U.S. Federal contractors and subcontractors must prepare their VETS-4212 submission for a September 30th deadline every year. In this article, we use the 5 W’s to understand the complete story regarding VETS-4212, and turn scrambling towards the submission deadline into an organized process for gathering and reporting your required information.
Failure to submit the required VETS-4212 reporting can lead to sanctions for non-compliant Federal contractors or subcontractors. Federal legislation forbids Federal Contracting Officers to award or modify Federal contracts unless the current VETS Reports have been submitted, and information on the non-compliance will be provided to OFCCP.
1. Why the VETS-4212 reporting requirement?
The VETS-4212 reporting requirement originated from the Vietnam Era Veterans’ Readjustment Assistance Act (VEVRAA) law of 1974 that requires employers with Federal contracts or subcontracts meeting a spending threshold to provide equal opportunity and affirmative action for covered veterans. The law came into being because Vietnam-era veterans were frequently the target of discriminatory employment practices.
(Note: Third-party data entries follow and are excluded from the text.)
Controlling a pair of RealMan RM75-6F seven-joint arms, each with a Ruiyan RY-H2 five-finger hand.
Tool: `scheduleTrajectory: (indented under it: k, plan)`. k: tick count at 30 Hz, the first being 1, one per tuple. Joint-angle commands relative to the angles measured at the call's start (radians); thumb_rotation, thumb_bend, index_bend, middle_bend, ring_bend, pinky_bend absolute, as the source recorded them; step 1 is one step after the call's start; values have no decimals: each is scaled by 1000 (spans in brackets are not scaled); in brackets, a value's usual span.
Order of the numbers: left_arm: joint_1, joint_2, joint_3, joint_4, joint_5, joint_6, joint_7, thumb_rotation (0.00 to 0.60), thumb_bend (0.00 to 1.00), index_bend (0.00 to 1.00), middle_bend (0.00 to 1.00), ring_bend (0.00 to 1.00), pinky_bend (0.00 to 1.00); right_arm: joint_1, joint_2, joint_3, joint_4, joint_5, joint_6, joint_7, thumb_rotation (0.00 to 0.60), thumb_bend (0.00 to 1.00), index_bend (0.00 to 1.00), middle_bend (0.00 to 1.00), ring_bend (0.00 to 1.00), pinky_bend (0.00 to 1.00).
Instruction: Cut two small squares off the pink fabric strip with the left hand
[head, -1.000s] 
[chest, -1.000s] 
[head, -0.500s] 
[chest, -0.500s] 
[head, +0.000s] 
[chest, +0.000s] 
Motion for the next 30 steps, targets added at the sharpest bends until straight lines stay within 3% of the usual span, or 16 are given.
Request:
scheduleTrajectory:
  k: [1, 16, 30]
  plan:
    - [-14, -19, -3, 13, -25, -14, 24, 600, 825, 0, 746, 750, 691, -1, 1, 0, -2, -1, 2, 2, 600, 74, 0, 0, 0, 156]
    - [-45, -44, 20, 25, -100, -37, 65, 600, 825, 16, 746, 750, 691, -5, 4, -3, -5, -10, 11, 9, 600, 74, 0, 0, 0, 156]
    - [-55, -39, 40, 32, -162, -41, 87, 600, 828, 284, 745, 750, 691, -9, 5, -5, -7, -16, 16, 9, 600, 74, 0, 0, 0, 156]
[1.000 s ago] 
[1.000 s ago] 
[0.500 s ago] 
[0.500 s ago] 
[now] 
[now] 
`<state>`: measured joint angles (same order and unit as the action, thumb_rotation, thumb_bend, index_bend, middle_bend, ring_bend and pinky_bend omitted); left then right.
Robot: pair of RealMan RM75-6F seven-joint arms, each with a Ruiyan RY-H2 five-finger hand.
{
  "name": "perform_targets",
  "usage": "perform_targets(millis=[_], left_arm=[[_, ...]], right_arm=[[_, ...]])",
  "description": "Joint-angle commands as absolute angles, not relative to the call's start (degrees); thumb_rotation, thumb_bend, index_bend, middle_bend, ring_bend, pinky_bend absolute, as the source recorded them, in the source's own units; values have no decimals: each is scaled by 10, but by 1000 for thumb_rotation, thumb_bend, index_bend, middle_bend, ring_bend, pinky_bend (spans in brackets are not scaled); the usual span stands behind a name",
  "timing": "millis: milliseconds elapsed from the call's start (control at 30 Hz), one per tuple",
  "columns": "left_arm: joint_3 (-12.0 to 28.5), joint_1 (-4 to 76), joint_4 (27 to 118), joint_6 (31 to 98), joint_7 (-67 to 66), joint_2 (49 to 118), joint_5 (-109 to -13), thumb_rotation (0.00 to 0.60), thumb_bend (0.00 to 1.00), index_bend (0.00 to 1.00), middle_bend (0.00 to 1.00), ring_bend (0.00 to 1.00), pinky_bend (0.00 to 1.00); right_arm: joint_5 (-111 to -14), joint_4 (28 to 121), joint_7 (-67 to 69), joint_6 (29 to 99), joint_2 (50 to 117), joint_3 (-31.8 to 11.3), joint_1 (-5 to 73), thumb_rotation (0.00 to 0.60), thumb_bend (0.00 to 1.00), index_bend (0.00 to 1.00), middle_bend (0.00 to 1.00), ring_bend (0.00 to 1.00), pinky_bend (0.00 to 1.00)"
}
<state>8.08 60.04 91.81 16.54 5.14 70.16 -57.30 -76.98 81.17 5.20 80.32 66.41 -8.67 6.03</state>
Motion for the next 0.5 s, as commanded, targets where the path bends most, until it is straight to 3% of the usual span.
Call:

Currently, federal contractors and subcontractors with contracts valued at greater than $150,000 are required to annually report employment data for protected Veterans in their employ. The US Congress is pushing agencies to pay closer attention to veteran’s programs because so many veterans are returning from combat with service-related disabilities.
For more on VEVRAA: ‘Viva VEVRAA: 10 Fast FAQs to Comply with Confidence‘
2. What are the reporting requirements?
There is no employee count threshold for filing the VETS-4212, the only threshold is the $150,000 in federal contracts or sub-contracts. The “hiring location” is a single, physical location of a company that conducts business and is a relatively permanent establishment. This requirement is the same as for EEO-1. Federal contractors’ and subcontractors’ knowledge of veteran’s status may be obtained in a variety of ways, including the following:
- In response to an invitation to self-identify in accordance with 41 CFR part 61-300.2 (b) (2).
- Voluntary self-disclosures by covered incumbent veterans
- Actual knowledge of an employee’s veteran status by a contractor or subcontractor
3. Who to include in reporting?
All full and part-time employees should be included in the report. The term “employee” shall not include persons who are hired on a casual basis for a specified time, or for the duration of a specified job, or persons temporarily employed in any industry other than construction, such as office workers.
The specific definition of employee, as defined by regulation, can be found at 41 CFR part 61-300.2 (b) (2).
Also on the blog: ‘3 Reasons to Monitor Your Affirmative Action Plan (And 3 Ways to Do It Well)‘
4. When do I need to file?
By regulation, the VETS‑4212 Report is due annually on September 30. VETS have occasionally historically announced filing extensions due to natural disasters (e.g. Hurricanes Harvey and Irma in 2017). We recommend bookmarking our blog to stay informed about this and other deadlines.
The VETS‑4212 Report allows Federal contractors to select a reporting period based on payroll periods during the third quarter (July 1 – August 31).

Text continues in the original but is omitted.